Only these lines are needed: the first line of the entries below through the line with "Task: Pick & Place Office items", each returned exactly.

===

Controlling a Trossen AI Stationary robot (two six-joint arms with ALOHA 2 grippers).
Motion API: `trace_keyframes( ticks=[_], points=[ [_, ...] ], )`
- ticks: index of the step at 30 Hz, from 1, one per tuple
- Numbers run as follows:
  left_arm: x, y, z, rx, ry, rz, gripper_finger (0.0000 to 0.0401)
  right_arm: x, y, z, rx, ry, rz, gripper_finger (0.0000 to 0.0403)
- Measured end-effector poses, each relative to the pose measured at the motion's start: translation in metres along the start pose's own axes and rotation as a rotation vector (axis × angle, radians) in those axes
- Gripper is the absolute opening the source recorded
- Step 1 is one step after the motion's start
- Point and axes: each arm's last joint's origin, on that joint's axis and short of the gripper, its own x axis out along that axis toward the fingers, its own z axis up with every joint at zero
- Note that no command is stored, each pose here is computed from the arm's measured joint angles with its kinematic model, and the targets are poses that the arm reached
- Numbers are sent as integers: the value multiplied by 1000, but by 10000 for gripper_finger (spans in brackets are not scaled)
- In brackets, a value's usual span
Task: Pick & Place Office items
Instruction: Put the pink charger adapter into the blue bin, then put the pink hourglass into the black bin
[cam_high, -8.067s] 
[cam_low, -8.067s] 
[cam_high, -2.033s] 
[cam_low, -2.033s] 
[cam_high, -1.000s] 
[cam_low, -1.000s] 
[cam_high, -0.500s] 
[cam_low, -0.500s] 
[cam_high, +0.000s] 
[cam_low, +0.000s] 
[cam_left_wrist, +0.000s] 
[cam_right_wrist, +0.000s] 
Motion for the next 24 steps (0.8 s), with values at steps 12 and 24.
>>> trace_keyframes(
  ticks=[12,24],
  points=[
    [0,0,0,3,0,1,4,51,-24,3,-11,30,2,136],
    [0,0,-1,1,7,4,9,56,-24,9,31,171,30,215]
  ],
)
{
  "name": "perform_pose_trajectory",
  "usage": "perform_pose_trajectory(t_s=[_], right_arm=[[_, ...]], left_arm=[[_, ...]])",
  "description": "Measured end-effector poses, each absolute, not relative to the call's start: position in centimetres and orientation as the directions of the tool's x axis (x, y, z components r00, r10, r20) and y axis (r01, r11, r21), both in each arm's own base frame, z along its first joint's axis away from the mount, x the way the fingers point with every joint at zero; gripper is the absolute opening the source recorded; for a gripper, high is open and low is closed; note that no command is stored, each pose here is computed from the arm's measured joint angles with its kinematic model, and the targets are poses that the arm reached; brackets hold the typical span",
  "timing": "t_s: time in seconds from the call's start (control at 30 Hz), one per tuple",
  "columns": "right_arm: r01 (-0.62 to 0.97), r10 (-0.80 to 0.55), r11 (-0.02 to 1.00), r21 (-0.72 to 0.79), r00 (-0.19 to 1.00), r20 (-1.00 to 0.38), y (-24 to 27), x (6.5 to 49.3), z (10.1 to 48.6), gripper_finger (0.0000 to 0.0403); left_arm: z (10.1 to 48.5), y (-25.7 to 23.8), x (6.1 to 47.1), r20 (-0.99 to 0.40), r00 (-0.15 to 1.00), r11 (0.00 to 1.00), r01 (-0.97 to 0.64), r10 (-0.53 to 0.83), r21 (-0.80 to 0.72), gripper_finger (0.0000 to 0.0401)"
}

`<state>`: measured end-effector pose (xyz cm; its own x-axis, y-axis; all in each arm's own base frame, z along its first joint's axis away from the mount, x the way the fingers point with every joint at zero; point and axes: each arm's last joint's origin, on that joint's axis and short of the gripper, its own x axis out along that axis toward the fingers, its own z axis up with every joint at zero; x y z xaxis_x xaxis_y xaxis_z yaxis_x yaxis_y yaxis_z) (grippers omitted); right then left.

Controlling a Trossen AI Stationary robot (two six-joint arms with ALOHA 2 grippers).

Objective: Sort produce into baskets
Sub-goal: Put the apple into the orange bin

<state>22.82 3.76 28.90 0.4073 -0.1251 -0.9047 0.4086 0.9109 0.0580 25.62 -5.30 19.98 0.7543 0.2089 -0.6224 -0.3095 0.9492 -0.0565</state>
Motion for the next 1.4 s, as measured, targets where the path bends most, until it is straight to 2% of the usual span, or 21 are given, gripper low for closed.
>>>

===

■ **RESULT OF THIS EXERCISE**
Controlling a Trossen AI Stationary robot (two six-joint arms with ALOHA 2 grippers).
Motion API: `trace_keyframes( ticks=[_], points=[ [_, ...] ], )`
- ticks: index of the step at 30 Hz, from 1, one per tuple
- Numbers run as follows:
  left_arm: x, y, z, rx, ry, rz, gripper_finger (0.0000 to 0.0401)
  right_arm: x, y, z, rx, ry, rz, gripper_finger (0.0000 to 0.0403)
- Measured end-effector poses, each relative to the pose measured at the motion's start: translation in metres along the start pose's own axes and rotation as a rotation vector (axis × angle, radians) in those axes
- Gripper is the absolute opening the source recorded
- Step 1 is one step after the motion's start
- Point and axes: each arm's last joint's origin, on that joint's axis and short of the gripper, its own x axis out along that axis toward the fingers, its own z axis up with every joint at zero
- Note that no command is stored, each pose here is computed from the arm's measured joint angles with its kinematic model, and the targets are poses that the arm reached
- Numbers are sent as integers: the value multiplied by 1000, but by 10000 for gripper_finger (spans in brackets are not scaled)
- In brackets, a value's usual span
Task: Pick & Place Office items

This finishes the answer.